WORK ITEM
Lines from the beginning of the data below through the one containing "--target ceiling light" are to be printed exactly as they appear.

DATA SHOWN
◇ ◇ ◇ ◇ ◇ ◇ ◇

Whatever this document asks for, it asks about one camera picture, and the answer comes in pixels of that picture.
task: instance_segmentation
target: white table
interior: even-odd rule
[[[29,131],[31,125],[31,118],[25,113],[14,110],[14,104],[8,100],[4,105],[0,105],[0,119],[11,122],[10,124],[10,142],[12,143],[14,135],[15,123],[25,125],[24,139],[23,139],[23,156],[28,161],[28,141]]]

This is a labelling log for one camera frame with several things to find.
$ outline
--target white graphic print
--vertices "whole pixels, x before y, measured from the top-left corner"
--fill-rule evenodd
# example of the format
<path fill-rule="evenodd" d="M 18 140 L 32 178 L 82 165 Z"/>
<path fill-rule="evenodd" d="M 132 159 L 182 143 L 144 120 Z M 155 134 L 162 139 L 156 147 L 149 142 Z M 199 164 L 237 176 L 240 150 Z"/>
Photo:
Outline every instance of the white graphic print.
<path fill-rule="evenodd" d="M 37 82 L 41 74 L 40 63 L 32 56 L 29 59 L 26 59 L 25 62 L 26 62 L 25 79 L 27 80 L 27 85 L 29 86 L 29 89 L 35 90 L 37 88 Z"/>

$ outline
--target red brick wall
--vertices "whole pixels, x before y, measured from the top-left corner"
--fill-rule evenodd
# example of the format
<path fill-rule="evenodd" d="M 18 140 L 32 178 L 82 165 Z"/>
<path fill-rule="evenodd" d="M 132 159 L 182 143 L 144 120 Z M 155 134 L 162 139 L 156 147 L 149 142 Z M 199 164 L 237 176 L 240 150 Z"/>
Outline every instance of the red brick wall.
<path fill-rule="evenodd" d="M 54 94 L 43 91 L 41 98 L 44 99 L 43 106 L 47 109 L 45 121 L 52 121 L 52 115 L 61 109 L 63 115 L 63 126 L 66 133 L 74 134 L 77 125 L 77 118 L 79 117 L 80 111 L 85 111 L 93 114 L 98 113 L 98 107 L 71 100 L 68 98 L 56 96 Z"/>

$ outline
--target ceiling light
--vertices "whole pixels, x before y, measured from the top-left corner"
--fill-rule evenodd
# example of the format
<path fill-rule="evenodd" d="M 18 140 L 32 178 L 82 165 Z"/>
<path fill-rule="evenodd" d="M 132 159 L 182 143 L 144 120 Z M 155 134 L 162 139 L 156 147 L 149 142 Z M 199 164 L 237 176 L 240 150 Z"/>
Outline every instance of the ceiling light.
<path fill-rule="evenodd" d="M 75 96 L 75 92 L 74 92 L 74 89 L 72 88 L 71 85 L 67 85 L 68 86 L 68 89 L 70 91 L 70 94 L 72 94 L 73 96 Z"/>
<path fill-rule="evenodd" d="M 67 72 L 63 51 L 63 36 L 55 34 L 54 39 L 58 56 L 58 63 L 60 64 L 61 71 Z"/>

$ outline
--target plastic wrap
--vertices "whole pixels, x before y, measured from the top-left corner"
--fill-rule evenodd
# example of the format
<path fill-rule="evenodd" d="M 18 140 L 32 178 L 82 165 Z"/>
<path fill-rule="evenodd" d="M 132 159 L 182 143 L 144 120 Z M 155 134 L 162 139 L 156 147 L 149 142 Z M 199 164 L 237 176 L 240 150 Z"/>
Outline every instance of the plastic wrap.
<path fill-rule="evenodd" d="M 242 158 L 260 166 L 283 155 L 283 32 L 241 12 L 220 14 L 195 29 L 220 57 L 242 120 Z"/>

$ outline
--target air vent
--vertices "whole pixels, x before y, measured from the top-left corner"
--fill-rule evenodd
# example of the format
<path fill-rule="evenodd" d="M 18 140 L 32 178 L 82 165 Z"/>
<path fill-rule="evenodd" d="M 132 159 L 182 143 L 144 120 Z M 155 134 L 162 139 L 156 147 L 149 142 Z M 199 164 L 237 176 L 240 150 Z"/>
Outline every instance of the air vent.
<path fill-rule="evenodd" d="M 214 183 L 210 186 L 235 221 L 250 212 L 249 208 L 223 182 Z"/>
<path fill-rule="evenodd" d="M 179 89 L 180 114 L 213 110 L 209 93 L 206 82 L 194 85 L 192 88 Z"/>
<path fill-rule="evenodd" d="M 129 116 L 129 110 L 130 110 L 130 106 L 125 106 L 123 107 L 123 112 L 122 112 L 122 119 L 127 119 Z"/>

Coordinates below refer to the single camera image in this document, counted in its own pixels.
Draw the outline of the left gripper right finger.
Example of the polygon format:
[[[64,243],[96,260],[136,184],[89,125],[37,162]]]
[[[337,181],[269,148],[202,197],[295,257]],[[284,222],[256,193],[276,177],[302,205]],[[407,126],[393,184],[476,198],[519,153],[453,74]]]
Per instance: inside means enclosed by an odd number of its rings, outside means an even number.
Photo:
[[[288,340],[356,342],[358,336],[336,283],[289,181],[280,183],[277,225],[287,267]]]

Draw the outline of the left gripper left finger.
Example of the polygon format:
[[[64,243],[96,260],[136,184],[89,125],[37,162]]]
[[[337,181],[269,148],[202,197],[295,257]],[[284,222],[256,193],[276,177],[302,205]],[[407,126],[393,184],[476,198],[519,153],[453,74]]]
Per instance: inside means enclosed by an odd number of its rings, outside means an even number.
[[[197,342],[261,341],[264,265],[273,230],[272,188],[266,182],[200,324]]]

◇ ◇ ◇ ◇ ◇ ◇ ◇

SOLUTION TO THIS TASK
Whatever this document asks for, it asks about one camera picture, and the answer comes in pixels of that picture.
task: instance_segmentation
target: white table
interior: even-odd rule
[[[29,131],[31,125],[31,118],[25,113],[14,110],[14,104],[8,100],[4,105],[0,105],[0,119],[11,122],[10,124],[10,142],[12,143],[14,135],[15,123],[25,125],[24,139],[23,139],[23,156],[28,161],[28,141]]]

This is a labelling log for one camera frame with several things to find.
$ outline
--target white graphic print
--vertices "whole pixels, x before y, measured from the top-left corner"
--fill-rule evenodd
# example of the format
<path fill-rule="evenodd" d="M 18 140 L 32 178 L 82 165 Z"/>
<path fill-rule="evenodd" d="M 132 159 L 182 143 L 144 120 Z M 155 134 L 162 139 L 156 147 L 149 142 Z M 199 164 L 237 176 L 240 150 Z"/>
Photo:
Outline every instance of the white graphic print.
<path fill-rule="evenodd" d="M 37 82 L 41 74 L 40 63 L 32 56 L 29 59 L 26 59 L 25 62 L 26 62 L 25 79 L 27 80 L 27 85 L 29 86 L 29 89 L 35 90 L 37 88 Z"/>

$ outline
--target red brick wall
--vertices "whole pixels, x before y, measured from the top-left corner"
--fill-rule evenodd
# example of the format
<path fill-rule="evenodd" d="M 18 140 L 32 178 L 82 165 Z"/>
<path fill-rule="evenodd" d="M 132 159 L 182 143 L 144 120 Z M 155 134 L 162 139 L 156 147 L 149 142 Z M 199 164 L 237 176 L 240 150 Z"/>
Outline every instance of the red brick wall.
<path fill-rule="evenodd" d="M 54 94 L 43 91 L 41 98 L 44 99 L 43 106 L 47 109 L 45 121 L 52 121 L 52 115 L 61 109 L 63 115 L 63 126 L 66 133 L 74 134 L 77 125 L 77 118 L 79 117 L 80 111 L 85 111 L 93 114 L 98 113 L 98 107 L 71 100 L 68 98 L 56 96 Z"/>

$ outline
--target ceiling light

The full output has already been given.